Aside from miners, it’s unlikely to attract casual visitors. Like Papua New Guinea, it’s hard to reach. Fun fact: It’s named after the same French navigator as the ubiquitous warm-climate bougainvillea vine.

Iraqi Kurdistan

One example of the slow-and-steady approach is Iraqi Kurdistan. Kurds have ruled their own enclave, more or less free from Baghdad, since 1991. They speak their own language, have their own regional government, and have developed their own oil industry. Kurdistan is its own country for all practical purposes; it even has its own border guards. But it has avoided war and preserved its relations with neighboring Iran and Turkey (which have their own restive Kurdish minorities) by stopping short of declaring independence.
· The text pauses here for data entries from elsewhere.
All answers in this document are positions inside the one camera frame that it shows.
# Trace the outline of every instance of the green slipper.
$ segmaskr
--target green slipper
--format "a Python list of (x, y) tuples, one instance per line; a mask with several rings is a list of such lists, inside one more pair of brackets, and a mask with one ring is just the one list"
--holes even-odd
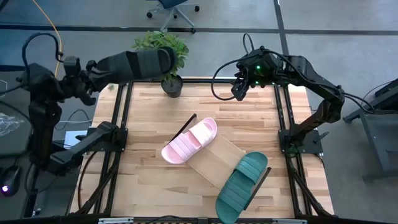
[(238, 219), (267, 164), (263, 153), (250, 152), (236, 165), (216, 201), (216, 212), (223, 223), (232, 224)]

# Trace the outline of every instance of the gray floor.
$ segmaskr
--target gray floor
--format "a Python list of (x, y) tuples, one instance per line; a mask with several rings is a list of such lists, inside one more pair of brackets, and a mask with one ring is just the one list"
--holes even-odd
[[(153, 2), (120, 0), (37, 1), (57, 25), (160, 27), (164, 15), (145, 16)], [(184, 12), (198, 28), (277, 29), (272, 0), (202, 0), (201, 11), (186, 8)], [(286, 29), (305, 30), (398, 30), (398, 1), (393, 0), (279, 0)], [(47, 25), (35, 5), (26, 0), (13, 0), (0, 12), (0, 24)], [(181, 19), (171, 27), (188, 27)], [(21, 47), (36, 31), (0, 30), (0, 64), (21, 65)], [(66, 55), (81, 58), (82, 65), (90, 59), (99, 60), (123, 50), (129, 50), (134, 38), (142, 32), (60, 32)], [(223, 63), (241, 57), (242, 33), (197, 32), (177, 33), (190, 48), (186, 67), (181, 76), (211, 76)], [(279, 34), (251, 34), (256, 47), (281, 52)], [(315, 70), (345, 91), (363, 96), (372, 87), (397, 78), (396, 35), (287, 35), (289, 53), (303, 55)], [(28, 61), (55, 68), (53, 43), (46, 38), (34, 40), (28, 48)], [(234, 66), (220, 75), (231, 77)], [(321, 99), (308, 92), (312, 108)], [(63, 119), (78, 108), (93, 115), (94, 107), (85, 108), (78, 100), (63, 106)], [(347, 101), (342, 115), (356, 110)], [(76, 115), (74, 120), (83, 120)], [(83, 129), (86, 126), (68, 126)], [(352, 124), (339, 121), (324, 124), (321, 132), (330, 134), (323, 139), (326, 176), (337, 215), (345, 218), (378, 220), (398, 223), (398, 179), (364, 183), (362, 175), (377, 171), (377, 162), (359, 120)], [(56, 133), (62, 138), (65, 133)]]

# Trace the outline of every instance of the pink slipper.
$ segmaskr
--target pink slipper
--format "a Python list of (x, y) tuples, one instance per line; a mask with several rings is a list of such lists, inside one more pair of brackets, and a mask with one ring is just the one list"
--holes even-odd
[(217, 134), (217, 124), (213, 118), (205, 118), (178, 135), (162, 149), (163, 158), (171, 164), (186, 162), (201, 148), (207, 146)]

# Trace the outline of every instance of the green plant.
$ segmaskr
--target green plant
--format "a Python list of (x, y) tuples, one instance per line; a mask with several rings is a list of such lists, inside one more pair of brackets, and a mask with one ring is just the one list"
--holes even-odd
[(171, 47), (177, 53), (177, 63), (165, 75), (165, 79), (170, 79), (172, 75), (177, 75), (177, 70), (185, 66), (185, 60), (188, 57), (189, 49), (182, 39), (170, 33), (159, 31), (147, 32), (145, 37), (137, 37), (136, 43), (131, 46), (136, 50), (158, 49), (160, 47)]

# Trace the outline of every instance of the potted plant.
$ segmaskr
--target potted plant
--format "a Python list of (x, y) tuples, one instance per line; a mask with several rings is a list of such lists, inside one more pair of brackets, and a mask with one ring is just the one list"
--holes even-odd
[(160, 47), (171, 47), (177, 53), (177, 63), (165, 74), (162, 80), (162, 88), (169, 97), (176, 98), (181, 94), (183, 85), (182, 78), (177, 75), (177, 70), (185, 66), (189, 50), (188, 47), (176, 35), (159, 31), (147, 32), (145, 37), (137, 37), (132, 48), (136, 50), (158, 49)]

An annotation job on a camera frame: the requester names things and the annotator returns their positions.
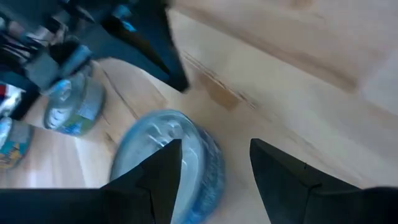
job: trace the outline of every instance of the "tuna can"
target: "tuna can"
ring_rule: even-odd
[[[104,103],[105,89],[82,70],[56,83],[46,93],[49,103],[44,114],[44,127],[63,134],[79,136],[95,124]]]
[[[171,224],[198,224],[221,198],[224,160],[215,140],[181,112],[160,110],[139,119],[119,145],[110,179],[127,173],[173,139],[182,139],[182,166]]]
[[[33,127],[11,118],[0,120],[0,168],[15,167],[26,154]]]

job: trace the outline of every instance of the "wooden surface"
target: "wooden surface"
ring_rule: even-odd
[[[398,118],[239,39],[170,12],[191,89],[181,94],[113,59],[95,64],[107,91],[104,111],[86,136],[36,128],[20,166],[0,187],[100,187],[123,134],[151,110],[180,110],[219,143],[226,189],[207,223],[269,223],[249,160],[260,138],[358,187],[398,185]],[[26,117],[41,125],[45,99]]]
[[[179,11],[347,91],[397,50],[395,0],[175,0]]]

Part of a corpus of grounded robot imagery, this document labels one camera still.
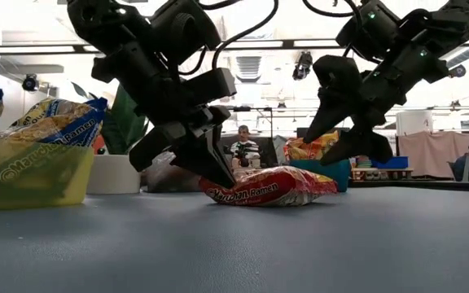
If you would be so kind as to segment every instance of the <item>man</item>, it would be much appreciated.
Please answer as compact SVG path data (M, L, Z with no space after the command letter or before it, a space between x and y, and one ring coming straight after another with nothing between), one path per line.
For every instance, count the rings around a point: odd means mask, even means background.
M249 128L246 125L238 127L239 141L233 143L231 151L234 156L237 155L237 151L243 151L245 153L245 159L260 159L260 153L258 152L258 145L249 140Z
M462 181L462 175L464 174L464 167L466 165L466 155L467 153L462 155L458 159L456 159L454 166L452 167L456 181Z

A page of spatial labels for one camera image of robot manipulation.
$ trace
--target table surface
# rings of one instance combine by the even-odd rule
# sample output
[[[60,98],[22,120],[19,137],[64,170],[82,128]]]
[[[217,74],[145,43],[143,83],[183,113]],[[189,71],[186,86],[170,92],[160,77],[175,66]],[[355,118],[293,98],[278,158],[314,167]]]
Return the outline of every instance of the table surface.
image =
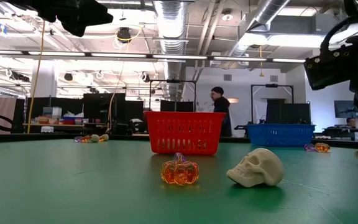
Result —
[[[284,179],[245,189],[226,171],[255,148],[221,143],[215,156],[188,156],[200,178],[180,187],[161,181],[172,156],[147,141],[0,143],[0,223],[358,223],[353,149],[271,147]]]

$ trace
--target white skull
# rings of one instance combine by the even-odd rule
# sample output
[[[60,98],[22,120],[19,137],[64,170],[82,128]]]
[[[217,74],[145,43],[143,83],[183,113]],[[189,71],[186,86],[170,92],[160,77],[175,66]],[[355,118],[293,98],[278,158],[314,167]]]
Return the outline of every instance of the white skull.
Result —
[[[274,153],[259,148],[248,153],[248,156],[245,156],[235,168],[228,170],[226,175],[244,187],[262,183],[275,186],[284,177],[284,166]]]

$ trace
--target exposed ceiling
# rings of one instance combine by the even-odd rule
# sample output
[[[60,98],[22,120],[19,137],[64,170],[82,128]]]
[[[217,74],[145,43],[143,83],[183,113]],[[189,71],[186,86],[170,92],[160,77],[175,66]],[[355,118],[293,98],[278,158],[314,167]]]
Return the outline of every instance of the exposed ceiling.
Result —
[[[225,52],[236,43],[238,39],[238,25],[243,15],[257,8],[258,0],[222,0],[223,8],[231,9],[232,19],[222,20],[222,14],[218,16],[218,23],[214,31],[213,39],[208,47],[207,54],[211,52]],[[292,0],[280,12],[283,16],[313,16],[322,9],[331,7],[334,1],[323,0]],[[195,54],[201,31],[203,30],[203,20],[207,15],[207,8],[210,0],[198,0],[188,6],[186,21],[186,54]],[[39,50],[40,33],[42,32],[42,20],[34,12],[16,11],[17,15],[24,16],[12,17],[9,13],[0,13],[0,24],[7,28],[7,34],[0,37],[0,50]],[[83,37],[74,37],[64,30],[59,21],[46,23],[45,45],[47,51],[84,51],[84,52],[130,52],[130,53],[160,53],[160,43],[154,37],[158,37],[157,18],[152,11],[136,11],[109,9],[109,13],[114,16],[112,24],[92,26],[86,29]],[[132,36],[137,35],[129,45],[120,44],[115,39],[115,34],[120,27],[129,27]],[[288,46],[262,46],[263,57],[279,58],[304,58],[313,48],[309,47],[288,47]],[[247,54],[253,57],[260,56],[260,49],[248,48]],[[61,66],[59,85],[84,85],[76,81],[65,81],[64,74],[67,72],[83,72],[94,76],[93,83],[100,86],[115,86],[118,77],[122,74],[120,85],[126,86],[148,86],[139,79],[139,74],[145,72],[151,78],[164,79],[164,64],[162,62],[118,62],[118,61],[85,61],[85,60],[58,60]],[[22,83],[21,81],[11,80],[7,76],[7,69],[19,72],[32,78],[33,59],[27,58],[0,58],[0,83]],[[250,63],[248,69],[258,68],[260,63]],[[285,69],[287,65],[282,63],[265,63],[264,68]],[[29,92],[29,87],[0,87],[8,93],[22,95]],[[58,94],[63,96],[82,95],[89,92],[88,89],[59,88]]]

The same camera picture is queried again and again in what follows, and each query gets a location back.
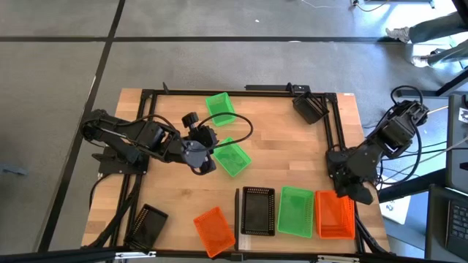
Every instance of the orange bin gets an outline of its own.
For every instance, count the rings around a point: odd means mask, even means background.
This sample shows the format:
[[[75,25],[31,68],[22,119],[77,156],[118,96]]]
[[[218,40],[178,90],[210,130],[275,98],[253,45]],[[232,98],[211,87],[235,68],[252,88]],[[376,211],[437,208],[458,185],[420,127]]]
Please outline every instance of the orange bin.
[[[349,197],[338,198],[335,191],[316,191],[315,213],[320,238],[354,239],[354,202]]]
[[[235,237],[219,207],[215,207],[193,220],[209,257],[235,244]]]

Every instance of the green bin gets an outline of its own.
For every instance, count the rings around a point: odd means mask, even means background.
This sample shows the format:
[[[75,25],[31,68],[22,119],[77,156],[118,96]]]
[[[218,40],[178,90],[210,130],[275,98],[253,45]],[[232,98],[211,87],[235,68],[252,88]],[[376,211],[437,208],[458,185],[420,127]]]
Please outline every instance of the green bin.
[[[208,107],[210,116],[217,113],[235,113],[233,104],[231,103],[227,92],[207,98],[206,106]],[[235,121],[235,116],[232,115],[221,115],[213,118],[213,123],[216,126],[223,126],[225,124],[232,123],[233,121]]]
[[[220,144],[232,141],[233,139],[228,137]],[[214,158],[218,160],[231,177],[235,177],[252,162],[247,153],[237,143],[214,149]]]
[[[311,238],[313,220],[314,192],[284,186],[279,203],[278,232]]]

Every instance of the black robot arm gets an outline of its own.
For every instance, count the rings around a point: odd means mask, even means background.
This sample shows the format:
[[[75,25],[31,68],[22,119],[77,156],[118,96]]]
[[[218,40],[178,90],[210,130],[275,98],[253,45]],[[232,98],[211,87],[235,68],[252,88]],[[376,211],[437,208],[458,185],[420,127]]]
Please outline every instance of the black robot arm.
[[[218,143],[214,130],[209,126],[196,127],[197,113],[185,115],[182,121],[189,127],[187,137],[181,137],[169,122],[164,124],[142,118],[129,122],[110,116],[105,110],[94,110],[81,126],[81,133],[85,140],[107,144],[117,153],[117,158],[128,165],[136,166],[149,155],[164,163],[187,164],[197,175],[215,170],[216,165],[211,159],[213,150],[210,150]]]
[[[383,156],[396,158],[411,146],[418,126],[427,120],[428,111],[417,101],[398,102],[358,147],[329,149],[326,153],[328,172],[337,195],[371,204],[374,199],[363,183],[377,179],[377,164]]]

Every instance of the white sneaker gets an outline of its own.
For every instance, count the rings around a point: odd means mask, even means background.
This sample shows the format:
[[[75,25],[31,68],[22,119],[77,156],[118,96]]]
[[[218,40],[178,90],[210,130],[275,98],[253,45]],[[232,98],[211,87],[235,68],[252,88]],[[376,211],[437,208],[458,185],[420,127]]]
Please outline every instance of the white sneaker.
[[[412,56],[411,57],[411,64],[417,67],[425,67],[429,66],[429,59],[430,56]]]
[[[404,27],[404,28],[395,28],[394,30],[390,30],[388,28],[385,29],[385,32],[387,32],[387,36],[393,38],[393,39],[398,39],[403,43],[408,43],[410,40],[410,28],[409,27]]]

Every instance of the wooden table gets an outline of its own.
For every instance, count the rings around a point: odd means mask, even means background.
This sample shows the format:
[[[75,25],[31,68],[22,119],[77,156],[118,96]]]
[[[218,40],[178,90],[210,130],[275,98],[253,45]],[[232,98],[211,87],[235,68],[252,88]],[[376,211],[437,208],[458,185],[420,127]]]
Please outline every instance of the wooden table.
[[[134,120],[140,95],[140,89],[123,89],[116,117]],[[337,96],[347,147],[357,145],[364,137],[355,97],[353,94]],[[254,125],[253,135],[240,143],[252,158],[252,163],[232,178],[221,165],[217,165],[218,169],[214,172],[197,176],[187,165],[164,164],[151,159],[148,173],[143,177],[137,212],[146,203],[169,215],[154,244],[156,250],[204,251],[193,219],[216,206],[222,209],[231,229],[234,229],[236,188],[275,188],[276,220],[282,186],[297,186],[312,191],[333,189],[333,183],[327,176],[327,142],[322,121],[308,125],[294,111],[291,98],[231,96],[231,101],[235,111],[246,116]],[[208,117],[204,96],[157,97],[156,113],[171,121],[183,135],[187,129],[183,127],[181,118],[192,111],[197,112],[200,120]],[[332,130],[335,130],[333,114],[329,116],[332,118]],[[241,138],[249,131],[249,125],[241,119],[222,127],[215,127],[210,121],[207,124],[215,129],[220,141],[226,137]],[[122,178],[122,175],[111,175],[97,186],[83,245],[92,242],[114,216]],[[376,191],[368,187],[374,195],[374,202],[371,205],[358,204],[359,215],[371,235],[384,249],[389,250]],[[126,225],[127,218],[124,218],[119,245],[123,243]],[[274,237],[241,235],[238,242],[240,250],[252,252],[356,252],[354,240],[321,240],[315,226],[311,239],[276,231]]]

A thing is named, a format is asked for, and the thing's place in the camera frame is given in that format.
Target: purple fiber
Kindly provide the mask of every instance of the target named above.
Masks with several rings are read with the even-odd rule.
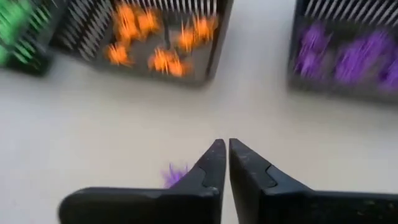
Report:
[[[182,177],[188,173],[188,166],[184,169],[175,168],[172,164],[169,165],[169,171],[164,173],[165,187],[170,188],[176,184]]]

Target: orange fiber clump
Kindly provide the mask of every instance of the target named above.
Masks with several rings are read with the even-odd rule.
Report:
[[[199,16],[196,16],[196,18],[193,18],[193,25],[198,37],[201,40],[209,41],[213,39],[218,21],[216,17],[207,19],[205,17],[200,18]]]
[[[175,77],[184,77],[192,68],[188,62],[181,62],[179,59],[169,63],[170,73]]]
[[[127,48],[124,45],[110,45],[106,50],[106,54],[112,64],[126,66],[133,64],[133,62],[129,59]]]
[[[176,52],[169,52],[161,48],[155,49],[155,54],[149,59],[149,68],[155,68],[158,72],[169,72],[169,63],[178,58]]]
[[[136,15],[132,10],[131,5],[127,3],[121,3],[116,6],[114,18],[117,23],[130,24],[135,21]]]
[[[131,41],[134,39],[142,40],[142,34],[139,32],[137,26],[127,23],[122,23],[118,26],[118,34],[117,37],[120,42],[130,45]]]
[[[161,48],[155,49],[155,54],[149,59],[148,66],[155,68],[158,72],[170,72],[175,77],[185,76],[192,67],[190,63],[181,62],[176,52]]]
[[[181,34],[177,38],[177,45],[186,52],[191,52],[194,46],[197,44],[197,38],[195,37],[195,31],[190,28],[181,27]]]
[[[156,33],[160,30],[159,19],[152,9],[147,9],[137,17],[139,28],[144,37],[151,32]]]

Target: white table surface
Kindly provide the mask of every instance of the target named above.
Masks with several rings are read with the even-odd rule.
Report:
[[[86,186],[161,187],[169,162],[192,165],[216,138],[314,189],[398,193],[396,108],[287,93],[293,11],[293,0],[236,0],[201,90],[65,57],[46,79],[2,71],[0,223],[55,224],[60,200]],[[237,223],[228,178],[223,223]]]

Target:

Now, with Iraq’s central government distracted by its war against the jihadi Islamic State, the president of the autonomous Kurdish Regional Government this month ordered his parliament to set up an independence referendum. Until recently, Kurdish politicians believed they could never secede without some kind of buy-in from Iraq, Syria, Turkey, and Iran, all of which oppose Kurdish independence. But the new turmoil in the region has these governments distracted with more pressing issues, and they might be willing to accept an independent Kurdistan if it means a genuinely stable new neighbor.
If the referendum were to pass, Kurdistan would be a landlocked mountainous territory with stunning mountains and lakes and major oil and natural gas reserves. Compared to its neighbors, Kurdistan has been prosperous and politically coherent, controlled mostly by a few traditional clans who have proven adept at developing the economy and coopting potential challenges from Turkey and Iran by inviting them to invest heavily in Kurdistan’s economic boom. A free Kurdistan would bring to a close a curious irony: one of the Middle East’s most stable countries in recent years has stayed that way by not being a country at all.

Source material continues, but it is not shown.